Steven's Knowledge

Best Practices

Production-ready Ansible - project layout, CI/CD, testing with Molecule, security, and Terraform integration

Best Practices

These habits separate a small site.yml from a maintainable, multi-team automation repo.

Project Layout

A layout that scales from one playbook to many:

ansible/
├── ansible.cfg
├── requirements.yml              # Galaxy roles & collections
├── inventory/
│   ├── production.yml            # static or plugin
│   ├── staging.yml
│   ├── group_vars/
│   │   ├── all.yml
│   │   ├── all/secrets.yml       # vault-encrypted
│   │   ├── webservers.yml
│   │   └── databases.yml
│   └── host_vars/
├── playbooks/
│   ├── site.yml                  # full configuration
│   ├── setup.yml                 # base server setup
│   ├── deploy.yml                # application deploy
│   └── rotate-secrets.yml        # one-off maintenance
├── roles/
│   ├── common/
│   ├── docker/
│   ├── nginx/
│   └── app/
└── molecule/                     # role tests (per-role subdirs)
    └── nginx/

Key properties:

  • One inventory per environment, never mixed.
  • Secrets in group_vars/.../secrets.yml, vault-encrypted.
  • Playbooks are thin — they apply roles.
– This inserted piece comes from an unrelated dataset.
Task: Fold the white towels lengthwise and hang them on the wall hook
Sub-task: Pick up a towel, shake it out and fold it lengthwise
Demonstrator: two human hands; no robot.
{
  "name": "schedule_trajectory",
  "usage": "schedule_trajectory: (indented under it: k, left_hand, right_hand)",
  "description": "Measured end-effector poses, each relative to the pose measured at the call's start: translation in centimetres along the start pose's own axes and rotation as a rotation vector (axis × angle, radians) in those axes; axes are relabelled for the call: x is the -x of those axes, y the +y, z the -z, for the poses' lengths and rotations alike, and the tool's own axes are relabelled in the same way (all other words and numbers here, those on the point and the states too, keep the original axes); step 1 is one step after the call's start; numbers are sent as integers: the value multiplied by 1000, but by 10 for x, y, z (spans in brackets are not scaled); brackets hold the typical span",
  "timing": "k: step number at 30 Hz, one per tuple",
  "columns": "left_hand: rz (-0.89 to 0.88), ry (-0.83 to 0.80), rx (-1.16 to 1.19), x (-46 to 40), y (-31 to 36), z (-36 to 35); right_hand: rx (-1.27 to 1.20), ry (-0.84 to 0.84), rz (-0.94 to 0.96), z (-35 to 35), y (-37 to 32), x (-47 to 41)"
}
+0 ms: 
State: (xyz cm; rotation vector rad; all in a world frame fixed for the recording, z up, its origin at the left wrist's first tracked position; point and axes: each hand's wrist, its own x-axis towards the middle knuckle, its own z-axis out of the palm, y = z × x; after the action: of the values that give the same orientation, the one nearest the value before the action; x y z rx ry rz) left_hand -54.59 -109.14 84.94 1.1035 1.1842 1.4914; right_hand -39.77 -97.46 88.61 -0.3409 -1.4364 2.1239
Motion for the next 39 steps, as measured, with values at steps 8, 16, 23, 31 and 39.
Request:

Roles hold the logic.
  • A requirements.yml makes external roles reproducible.

ansible.cfg

A pragmatic default config:

[defaults]
inventory             = inventory/production.yml
roles_path            = roles:vendor_roles
collections_path      = collections
host_key_checking     = false                  # CI / ephemeral hosts
forks                 = 25                     # parallelism
stdout_callback       = yaml                   # readable output
gathering             = smart
fact_caching          = jsonfile
fact_caching_connection = /tmp/ansible_facts
fact_caching_timeout  = 86400
retry_files_enabled   = false

[ssh_connection]
pipelining            = true                   # ~2x faster
control_path          = /tmp/ansible-ssh-%%h-%%p-%%r
ssh_args              = -o ControlMaster=auto -o ControlPersist=60s

CI/CD: Lint on PR, Apply on Merge

# .github/workflows/ansible.yml
name: Ansible
on:
  pull_request:
    paths: ['ansible/**']
  push:
    branches: [main]
    paths: ['ansible/**']

jobs:
  lint:
    runs-on: ubuntu-latest
    steps:
      - uses: actions/checkout@v4
      - uses: actions/setup-python@v5
        with: { python-version: '3.12' }
      - run: pip install ansible ansible-lint yamllint
      - run: yamllint ansible/
      - run: ansible-lint ansible/

  syntax:
    runs-on: ubuntu-latest
    steps:
      - uses: actions/checkout@v4
      - uses: actions/setup-python@v5
        with: { python-version: '3.12' }
      - run: pip install ansible
      - run: ansible-galaxy install -r ansible/requirements.yml
      - run: ansible-playbook ansible/playbooks/site.yml --syntax-check

  apply:
    if: github.event_name == 'push' && github.ref == 'refs/heads/main'
    needs: [lint, syntax]
    runs-on: ubuntu-latest
    environment: production                    # requires reviewer approval
    steps:
      - uses: actions/checkout@v4
      - uses: actions/setup-python@v5
        with: { python-version: '3.12' }
      - run: pip install ansible
      - run: ansible-galaxy install -r ansible/requirements.yml

      - name: Configure SSH
        run: |
          mkdir -p ~/.ssh
          echo "${{ secrets.DEPLOY_KEY }}" > ~/.ssh/deploy_key
          chmod 600 ~/.ssh/deploy_key

      - name: Write vault password
        run: echo "${{ secrets.VAULT_PASSWORD }}" > ~/.vault_pass

      - name: Apply playbook
        run: |
          ansible-playbook ansible/playbooks/site.yml \
            -i ansible/inventory/production.yml \
            --vault-password-file ~/.vault_pass

Testing with Molecule

Molecule spins up ephemeral containers, applies your role, and asserts on the result. Reserve it for shared roles.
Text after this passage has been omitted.